The policy, which is in its final stages, along with other measures taken by the government for the sector will essentially enable “closer collaboration with the logistics division” according to a report by the Ministry of Commerce and Industry. 

While it was set to go to the Cabinet since March, inter-ministerial tiffs seem to be holding it back. SMBStory speaks to various stakeholders to dive deeper into the provisions of this policy and how it will uplift MSMEs, the logistics sector, and the economy at large. 

Challenges besetting India’s logistics sector

Considered to be the backbone of the economy, the true importance of the logistics sector was proven even more strongly during the nationwide lockdown imposed last March due to the COVID-19 pandemic. 

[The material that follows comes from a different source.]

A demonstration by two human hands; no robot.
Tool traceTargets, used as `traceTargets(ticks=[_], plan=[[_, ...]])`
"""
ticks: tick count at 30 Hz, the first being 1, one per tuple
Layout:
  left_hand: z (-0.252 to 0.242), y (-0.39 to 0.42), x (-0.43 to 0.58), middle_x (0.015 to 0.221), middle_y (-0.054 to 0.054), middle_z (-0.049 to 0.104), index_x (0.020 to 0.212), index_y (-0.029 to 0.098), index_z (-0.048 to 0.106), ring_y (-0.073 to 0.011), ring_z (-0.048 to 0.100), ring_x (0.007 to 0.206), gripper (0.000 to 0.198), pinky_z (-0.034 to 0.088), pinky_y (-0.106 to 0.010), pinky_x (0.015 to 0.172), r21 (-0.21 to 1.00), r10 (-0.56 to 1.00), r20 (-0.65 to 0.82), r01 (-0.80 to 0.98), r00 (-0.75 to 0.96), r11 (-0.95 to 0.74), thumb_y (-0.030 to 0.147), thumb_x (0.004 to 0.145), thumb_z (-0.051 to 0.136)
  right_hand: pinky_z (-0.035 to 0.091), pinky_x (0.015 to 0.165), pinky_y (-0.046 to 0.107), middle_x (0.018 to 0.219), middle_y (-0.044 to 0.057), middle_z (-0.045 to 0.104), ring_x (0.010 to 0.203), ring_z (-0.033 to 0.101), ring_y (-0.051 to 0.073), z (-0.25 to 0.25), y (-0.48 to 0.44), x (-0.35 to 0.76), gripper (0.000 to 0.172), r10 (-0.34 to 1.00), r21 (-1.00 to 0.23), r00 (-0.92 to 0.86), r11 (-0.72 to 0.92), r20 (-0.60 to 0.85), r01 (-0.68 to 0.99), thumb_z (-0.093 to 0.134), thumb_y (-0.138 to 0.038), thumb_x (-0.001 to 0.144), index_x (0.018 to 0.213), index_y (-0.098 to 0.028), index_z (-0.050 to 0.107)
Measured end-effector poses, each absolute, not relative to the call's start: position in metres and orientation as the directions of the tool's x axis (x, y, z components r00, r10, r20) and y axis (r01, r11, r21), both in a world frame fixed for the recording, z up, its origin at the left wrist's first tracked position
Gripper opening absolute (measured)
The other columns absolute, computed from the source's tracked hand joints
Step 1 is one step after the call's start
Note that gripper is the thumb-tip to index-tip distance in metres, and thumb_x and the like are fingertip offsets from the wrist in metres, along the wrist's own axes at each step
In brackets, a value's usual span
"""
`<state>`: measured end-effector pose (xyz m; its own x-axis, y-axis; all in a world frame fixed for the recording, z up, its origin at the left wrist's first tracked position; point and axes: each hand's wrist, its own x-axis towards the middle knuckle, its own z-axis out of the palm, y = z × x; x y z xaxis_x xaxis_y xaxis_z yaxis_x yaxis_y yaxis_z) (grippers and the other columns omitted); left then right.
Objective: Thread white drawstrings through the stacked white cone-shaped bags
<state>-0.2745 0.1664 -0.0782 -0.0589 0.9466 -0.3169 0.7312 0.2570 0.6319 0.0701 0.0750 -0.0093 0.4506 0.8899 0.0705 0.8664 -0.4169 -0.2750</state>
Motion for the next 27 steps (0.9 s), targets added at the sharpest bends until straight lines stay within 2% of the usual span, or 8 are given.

However, it is important to note that the sector suffers from numerous bottlenecks. Fragmentation and informalisation are some, to begin with.

According to research reports, the estimated size of the Indian logistics market is $215 billion, growing at a CAGR of 10.5 percent. But only 10-15 percent of the overall market is owned by organised players.

Wastage due to the high turnaround time is another challenge that besets the sector. Owing to infrastructural issues and lack of streamlined processes, goods are taking longer to reach their destination. 

Furthermore, a McKinsey report reveals that issues like a lack of skilled drivers, struggles with unpredictable backhaul availability and long detention times, middlemen (one or many) bridging the distance between the shipper (load provider) and truck/fleet owner are adding up to the costs of the ecosystem.

Currently, India’s logistics and supply chain cost is around 13-14 percent of the GDP whereas the global average is 8 percent.

The US stands at 8 percent ($1.6 trillion) while Germany at 7 percent (€15 billion). Bringing down these costs is something the NLP intends to achieve, experts tell SMBStory.

Resolving the woes of the logistics sector

Vineet Agarwal, President of ASSOCHAM, says, “It is important to see logistics not just from the domestic perspective but also from an international lens,” adding that a comprehensive national policy for the logistics sector is “very critical” as it will help the country understand how it can reach its economic goals. 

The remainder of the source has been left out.